Die designierte EU-Kommissionspräsidentin Ursula von der Leyen bei der Präsentation ihrer Kommissare
picture alliance / abaca

Europäische Kommission
Offener Brief gegen EU-Ressortnamen

Tausende Wissenschaftler haben den Ressorttitel "Innovation und Jugend" der EU-Kommission kritisiert. Er mindere den Wert von Bildung und Forschung.

27.09.2019

Mehrere tausend Vertreter aus der Wissenschaft haben sich in einem Offenen Brief an die designierte Präsidentin der Europäischen Kommission, Ursula von der Leyen, gewandt. Sie kritisieren darin den Namen des Ressorts "Innovation und Jugend" der EU-Kommission, das von der Leyen kürzlich vorgestellt hatte.

Dass in dem neuen Titel weder "Bildung" noch "Forschung" namentlich genannt werden, erhebe "die ökonomische Verwertbarkeit über deren Fundament, das Bildung und Forschung darstellten", heißt es in dem Brief. Zudem reduziere der neue Ressortnamen die "Bildung" auf die "Jugend", obwohl diese für alle Altersklassen essentiell sei.

Ohne Engagement für Bildung und Forschung gebe es im globalen Wettbewerb weder eine Grundlage für Innovation in Europa noch Wohlstand für dessen Bürgerinnen und Bürger, mahnen die Unterzeichner.

Die Unterzeichner fordern von der EU-Kommission, das Ressort stattdessen "Bildung, Forschung, Innovation und Jugend" zu nennen.

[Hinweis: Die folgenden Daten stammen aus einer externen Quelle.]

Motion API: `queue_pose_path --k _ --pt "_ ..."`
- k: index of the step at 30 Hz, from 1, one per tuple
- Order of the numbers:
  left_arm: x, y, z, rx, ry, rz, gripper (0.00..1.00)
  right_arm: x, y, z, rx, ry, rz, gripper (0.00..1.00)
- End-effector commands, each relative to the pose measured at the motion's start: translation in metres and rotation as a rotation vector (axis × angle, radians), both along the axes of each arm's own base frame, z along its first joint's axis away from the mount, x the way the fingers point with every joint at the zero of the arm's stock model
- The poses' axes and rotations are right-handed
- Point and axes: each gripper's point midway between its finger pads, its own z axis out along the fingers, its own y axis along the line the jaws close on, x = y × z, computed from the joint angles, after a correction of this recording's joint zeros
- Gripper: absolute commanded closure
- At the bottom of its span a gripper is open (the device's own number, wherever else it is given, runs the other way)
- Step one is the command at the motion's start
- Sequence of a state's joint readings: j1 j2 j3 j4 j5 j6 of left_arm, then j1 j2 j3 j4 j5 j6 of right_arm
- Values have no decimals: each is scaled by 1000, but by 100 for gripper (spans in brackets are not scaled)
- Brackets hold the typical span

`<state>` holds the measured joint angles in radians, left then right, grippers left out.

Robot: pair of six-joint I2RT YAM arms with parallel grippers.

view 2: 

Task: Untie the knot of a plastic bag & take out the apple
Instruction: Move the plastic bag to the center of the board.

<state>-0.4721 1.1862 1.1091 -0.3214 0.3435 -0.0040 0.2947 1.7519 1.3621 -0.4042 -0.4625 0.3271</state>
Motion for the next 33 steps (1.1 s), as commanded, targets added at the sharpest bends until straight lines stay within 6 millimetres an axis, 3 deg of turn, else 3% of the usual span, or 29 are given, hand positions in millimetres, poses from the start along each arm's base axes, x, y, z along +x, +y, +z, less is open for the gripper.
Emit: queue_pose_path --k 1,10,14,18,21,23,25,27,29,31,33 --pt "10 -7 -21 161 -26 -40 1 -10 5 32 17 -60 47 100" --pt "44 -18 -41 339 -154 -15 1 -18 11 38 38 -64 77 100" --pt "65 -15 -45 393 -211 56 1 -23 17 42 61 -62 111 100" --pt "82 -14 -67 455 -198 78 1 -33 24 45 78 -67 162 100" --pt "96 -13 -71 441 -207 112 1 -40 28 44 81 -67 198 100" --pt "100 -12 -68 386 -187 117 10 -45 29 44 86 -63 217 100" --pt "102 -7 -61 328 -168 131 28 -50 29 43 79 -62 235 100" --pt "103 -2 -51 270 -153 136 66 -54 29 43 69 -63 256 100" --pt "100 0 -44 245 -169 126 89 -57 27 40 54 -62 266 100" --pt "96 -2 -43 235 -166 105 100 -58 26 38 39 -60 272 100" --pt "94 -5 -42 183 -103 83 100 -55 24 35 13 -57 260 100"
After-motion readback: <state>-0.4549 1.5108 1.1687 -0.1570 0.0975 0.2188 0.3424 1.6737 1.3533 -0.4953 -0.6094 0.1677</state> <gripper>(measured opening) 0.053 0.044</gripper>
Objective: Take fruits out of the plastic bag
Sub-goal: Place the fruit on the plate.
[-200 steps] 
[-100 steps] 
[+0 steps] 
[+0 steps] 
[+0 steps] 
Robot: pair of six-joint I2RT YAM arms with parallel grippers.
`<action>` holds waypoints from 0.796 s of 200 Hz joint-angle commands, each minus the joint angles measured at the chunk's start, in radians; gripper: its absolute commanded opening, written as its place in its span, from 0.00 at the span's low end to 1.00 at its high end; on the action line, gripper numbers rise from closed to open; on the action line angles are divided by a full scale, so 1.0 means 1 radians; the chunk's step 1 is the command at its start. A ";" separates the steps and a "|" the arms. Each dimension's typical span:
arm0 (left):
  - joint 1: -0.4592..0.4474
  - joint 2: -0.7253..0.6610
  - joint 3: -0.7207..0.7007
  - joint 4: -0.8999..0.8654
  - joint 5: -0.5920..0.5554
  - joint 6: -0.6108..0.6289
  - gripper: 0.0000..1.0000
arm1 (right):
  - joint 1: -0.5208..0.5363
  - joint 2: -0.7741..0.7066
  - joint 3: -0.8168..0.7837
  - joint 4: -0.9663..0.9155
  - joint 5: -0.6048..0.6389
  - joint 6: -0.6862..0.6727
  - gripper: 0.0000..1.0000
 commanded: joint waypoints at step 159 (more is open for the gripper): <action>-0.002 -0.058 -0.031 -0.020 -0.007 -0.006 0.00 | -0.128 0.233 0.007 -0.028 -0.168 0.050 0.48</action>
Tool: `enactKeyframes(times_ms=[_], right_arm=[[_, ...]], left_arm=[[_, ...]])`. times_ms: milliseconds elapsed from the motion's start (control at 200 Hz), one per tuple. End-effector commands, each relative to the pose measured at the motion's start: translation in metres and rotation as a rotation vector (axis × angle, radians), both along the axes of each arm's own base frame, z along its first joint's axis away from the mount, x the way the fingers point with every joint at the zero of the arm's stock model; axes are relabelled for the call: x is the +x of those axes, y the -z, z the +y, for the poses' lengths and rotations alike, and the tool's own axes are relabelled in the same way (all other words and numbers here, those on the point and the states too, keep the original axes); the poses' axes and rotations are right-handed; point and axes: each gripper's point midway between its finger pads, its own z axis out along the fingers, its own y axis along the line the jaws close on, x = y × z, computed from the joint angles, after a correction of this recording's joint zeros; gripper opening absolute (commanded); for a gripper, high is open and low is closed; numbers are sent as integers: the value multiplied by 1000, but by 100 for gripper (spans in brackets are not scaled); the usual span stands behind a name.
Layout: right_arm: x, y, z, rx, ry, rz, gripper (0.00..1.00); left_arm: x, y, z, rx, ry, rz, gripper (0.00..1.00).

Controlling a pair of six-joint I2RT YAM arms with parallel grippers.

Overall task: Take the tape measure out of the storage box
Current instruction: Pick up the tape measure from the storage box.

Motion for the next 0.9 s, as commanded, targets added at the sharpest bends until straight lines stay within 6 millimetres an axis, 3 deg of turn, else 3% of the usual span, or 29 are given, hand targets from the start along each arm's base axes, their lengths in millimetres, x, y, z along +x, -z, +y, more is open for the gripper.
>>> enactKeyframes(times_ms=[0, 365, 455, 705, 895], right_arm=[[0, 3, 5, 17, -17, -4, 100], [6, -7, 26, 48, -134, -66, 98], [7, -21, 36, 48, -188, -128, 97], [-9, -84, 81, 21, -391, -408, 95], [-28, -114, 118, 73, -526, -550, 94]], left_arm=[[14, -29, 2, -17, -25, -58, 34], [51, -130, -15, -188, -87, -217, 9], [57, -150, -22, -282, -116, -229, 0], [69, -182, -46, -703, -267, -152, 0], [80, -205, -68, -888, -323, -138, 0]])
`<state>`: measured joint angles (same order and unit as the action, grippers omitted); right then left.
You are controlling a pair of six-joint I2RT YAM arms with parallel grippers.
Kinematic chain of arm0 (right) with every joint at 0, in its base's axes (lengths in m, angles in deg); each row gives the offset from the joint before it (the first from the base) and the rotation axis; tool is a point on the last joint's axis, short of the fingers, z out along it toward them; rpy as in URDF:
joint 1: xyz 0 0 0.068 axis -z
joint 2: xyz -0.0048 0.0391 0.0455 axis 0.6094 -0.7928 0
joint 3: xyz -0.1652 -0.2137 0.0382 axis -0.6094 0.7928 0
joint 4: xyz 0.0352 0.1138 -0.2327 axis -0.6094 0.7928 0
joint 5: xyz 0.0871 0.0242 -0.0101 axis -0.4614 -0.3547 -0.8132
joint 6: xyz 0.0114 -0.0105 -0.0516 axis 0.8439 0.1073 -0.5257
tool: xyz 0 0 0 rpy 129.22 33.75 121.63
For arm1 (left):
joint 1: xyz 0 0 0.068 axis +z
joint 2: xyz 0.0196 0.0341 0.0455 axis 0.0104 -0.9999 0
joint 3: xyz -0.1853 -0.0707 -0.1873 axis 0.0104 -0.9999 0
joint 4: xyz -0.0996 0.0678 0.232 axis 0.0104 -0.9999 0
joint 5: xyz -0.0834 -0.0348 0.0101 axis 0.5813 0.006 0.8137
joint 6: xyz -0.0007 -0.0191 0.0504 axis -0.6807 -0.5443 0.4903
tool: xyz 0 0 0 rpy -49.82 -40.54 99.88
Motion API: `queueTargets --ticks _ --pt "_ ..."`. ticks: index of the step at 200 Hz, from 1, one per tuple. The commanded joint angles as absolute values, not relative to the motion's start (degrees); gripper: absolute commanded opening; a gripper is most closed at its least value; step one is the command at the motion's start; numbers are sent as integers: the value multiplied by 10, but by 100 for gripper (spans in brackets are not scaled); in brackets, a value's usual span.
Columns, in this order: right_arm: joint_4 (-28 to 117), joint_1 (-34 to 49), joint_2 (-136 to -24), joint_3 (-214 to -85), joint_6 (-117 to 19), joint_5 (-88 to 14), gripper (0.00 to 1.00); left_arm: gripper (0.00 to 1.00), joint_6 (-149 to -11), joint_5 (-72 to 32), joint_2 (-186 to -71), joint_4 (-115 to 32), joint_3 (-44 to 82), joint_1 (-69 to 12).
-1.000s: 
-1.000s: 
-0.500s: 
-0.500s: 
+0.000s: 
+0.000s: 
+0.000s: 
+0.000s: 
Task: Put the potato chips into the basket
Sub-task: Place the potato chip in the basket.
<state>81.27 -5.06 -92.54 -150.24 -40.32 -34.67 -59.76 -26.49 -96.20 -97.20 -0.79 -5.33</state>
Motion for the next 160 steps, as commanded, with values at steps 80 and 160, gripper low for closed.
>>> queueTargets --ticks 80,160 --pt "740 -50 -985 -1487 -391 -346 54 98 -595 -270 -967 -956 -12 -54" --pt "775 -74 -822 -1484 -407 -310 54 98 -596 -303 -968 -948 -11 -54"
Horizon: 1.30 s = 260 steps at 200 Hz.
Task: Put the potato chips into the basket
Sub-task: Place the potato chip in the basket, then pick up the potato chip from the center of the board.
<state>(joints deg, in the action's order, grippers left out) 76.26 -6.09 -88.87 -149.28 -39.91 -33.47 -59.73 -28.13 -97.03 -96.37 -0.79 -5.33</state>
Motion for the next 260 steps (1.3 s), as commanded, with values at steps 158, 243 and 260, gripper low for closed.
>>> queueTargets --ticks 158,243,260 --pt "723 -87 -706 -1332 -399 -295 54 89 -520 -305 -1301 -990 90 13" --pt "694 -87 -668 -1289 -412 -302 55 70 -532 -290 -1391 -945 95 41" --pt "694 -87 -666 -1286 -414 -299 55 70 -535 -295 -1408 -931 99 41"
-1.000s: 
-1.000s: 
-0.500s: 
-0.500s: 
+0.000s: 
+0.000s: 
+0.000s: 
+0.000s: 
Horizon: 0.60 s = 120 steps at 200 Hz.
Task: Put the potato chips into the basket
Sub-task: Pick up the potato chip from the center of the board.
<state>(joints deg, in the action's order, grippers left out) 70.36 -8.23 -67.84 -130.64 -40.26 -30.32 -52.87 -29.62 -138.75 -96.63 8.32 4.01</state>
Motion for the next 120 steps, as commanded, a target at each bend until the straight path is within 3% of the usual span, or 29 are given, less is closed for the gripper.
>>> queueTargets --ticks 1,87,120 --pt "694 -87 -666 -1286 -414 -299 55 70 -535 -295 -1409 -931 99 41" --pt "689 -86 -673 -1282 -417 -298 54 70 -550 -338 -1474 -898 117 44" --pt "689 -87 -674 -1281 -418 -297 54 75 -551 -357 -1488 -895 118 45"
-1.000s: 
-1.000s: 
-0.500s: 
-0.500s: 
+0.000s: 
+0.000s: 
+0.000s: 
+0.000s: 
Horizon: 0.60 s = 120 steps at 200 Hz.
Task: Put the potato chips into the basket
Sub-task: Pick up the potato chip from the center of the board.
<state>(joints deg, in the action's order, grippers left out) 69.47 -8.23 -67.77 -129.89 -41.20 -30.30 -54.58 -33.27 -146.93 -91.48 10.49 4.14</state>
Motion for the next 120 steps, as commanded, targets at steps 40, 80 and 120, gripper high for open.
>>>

Das Europäische Parlament solle die Namensänderung noch vor Bestätigung der nominierten Kommissare beantragen.

Prominente Unterstützung und über 9.000 Unterschriften

Der Brief zählt zum derzeitigen Stand rund 9.400 Unterschriften, darunter 18 Nobelpreisträger, zahlreiche Unirektoren und Präsidenten europäischer Wissenschaftsverbände sowie Forschungsgruppenleiter. Initiiert hatten ihn acht Professorinnen und Professoren, darunter Professorin Nora Brambilla (TU München) und Professorin Johanna Stachel (Uni Heidelberg), stellvertretend für die wissenschaftliche Community in Europa.

Neben mehreren europäischen Fachgesellschaften haben sich auch fünf deutsche Fachgesellschaften (DMV, DPG, GDCh, DVGeo und VBIO) der Forderung des Briefs angeschlossen. Wie ein Sprecher der Deutschen Physikalischen Gesellschaft (DPG) gegenüber Forschung & Lehre berichtete, haben diese ein gemeinsames Protestschreiben an Ursula von der Leyen verfasst. Darin bedauerten sie vor allem den Wegfall des Begriffs "Forschung" im Ressortnamen und dessen symbolische Bedeutung sowie Sichtbarkeit in der Öffentlichkeit. Ihre mehr als 60.000 Mitglieder hätte die DPG zudem aufgerufen den Offenen Brief zu unterzeichnen. Zusammen vertreten die fünf Gesellschaften über 110.000 Wissenschaftlerinnen und Wissenschaftler.

Gegenüber Forschung & Lehre hatten zuvor bereits die Hochschulrektorenkonferenz (HRK), die European University Association (EUA) und das Bundesministerium für Bildung und Forschung (BMBF) die Namensgebung kritisiert.